Nic Nicosia examines concepts of authenticity and the mode of representation by re-staging artificial moments in time and "believable fictions." “Each piece started with a small-scale model, a space based on the architectural golden ratio. Each one was exactly the same shape and dimensions,” Nicosia says. “Then with objects found in my studio, I would build and add the visual components and eventually work with the lighting for effect.”
John Noestheden’s Diamond Drawing series reference both star formations (light) and the man-made (hubris). Each composition is determined by vibration and random dispersion of the various sized elements on the paper surface. The crystals are further manipulated by controlled interference: frequency and duration of vibration as well as manual interference such as gathering and edging. “In the Diamond Drawings, I’m investigating control, pattern and beauty,” says Noestheden. “The silver crystals reference the patterns found in star formation–or at least in the charts and star maps we humans construct in an attempt to understand and make sense of the universe.”
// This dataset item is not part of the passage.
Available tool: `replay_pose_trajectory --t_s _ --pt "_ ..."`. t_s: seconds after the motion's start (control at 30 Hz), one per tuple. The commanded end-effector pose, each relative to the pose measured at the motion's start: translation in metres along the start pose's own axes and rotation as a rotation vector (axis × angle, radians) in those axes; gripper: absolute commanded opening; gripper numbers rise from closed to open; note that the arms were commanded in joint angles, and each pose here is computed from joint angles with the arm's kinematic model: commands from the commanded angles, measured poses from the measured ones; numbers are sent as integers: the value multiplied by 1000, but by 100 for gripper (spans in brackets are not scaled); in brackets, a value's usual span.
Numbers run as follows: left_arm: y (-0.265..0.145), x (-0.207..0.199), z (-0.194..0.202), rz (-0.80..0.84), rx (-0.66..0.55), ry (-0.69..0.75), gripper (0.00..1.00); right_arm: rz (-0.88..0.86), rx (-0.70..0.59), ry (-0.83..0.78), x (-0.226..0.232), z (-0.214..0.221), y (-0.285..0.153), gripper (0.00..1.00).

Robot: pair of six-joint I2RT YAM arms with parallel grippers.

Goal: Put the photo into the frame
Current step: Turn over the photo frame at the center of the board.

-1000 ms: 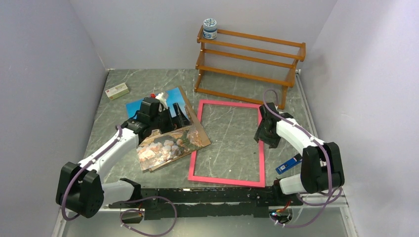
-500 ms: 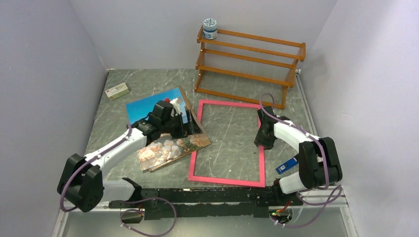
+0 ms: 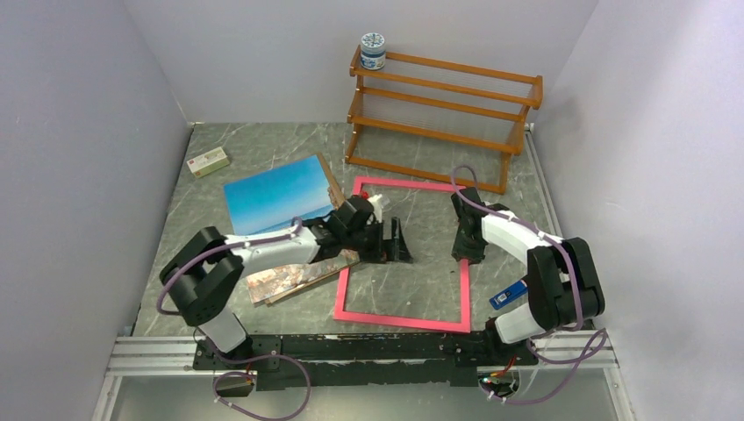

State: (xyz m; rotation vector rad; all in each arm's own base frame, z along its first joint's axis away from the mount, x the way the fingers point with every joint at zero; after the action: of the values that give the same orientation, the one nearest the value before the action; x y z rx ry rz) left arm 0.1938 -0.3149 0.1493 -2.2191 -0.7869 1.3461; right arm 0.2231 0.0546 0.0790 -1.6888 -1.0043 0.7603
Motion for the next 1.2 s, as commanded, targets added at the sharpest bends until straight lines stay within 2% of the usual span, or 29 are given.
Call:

Yuki Onodera’s The World is Not Small - 1826 series is an assemblage of names or road signs from distinct languages. Creating topographies from cultural signifiers, Onodera’s political staging points to a world that “is not small.” Stuart Munro for the Japan Times writes: “Onodera’s photograph of a room full of signage–of mountain topography, rivers, plant names and people–speaks of the subtle cultural differences that “outsiders” misread, overlook or simply ignore.”
Mark Saltz’s series of paintings refer to “psychological states of being” related to particular times of day, pending weather conditions and seasonal change. By scraping, power sanding, and bodily intervention these works produce distinct color and light variations made through this physical iteration. “These paintings are the product of an ongoing addictive and subtractive process,” says Saltz. “The interaction of layers made of raw pigment ground to various viscosities, reveal underlying color intervals and create complex yet subtle color definition.”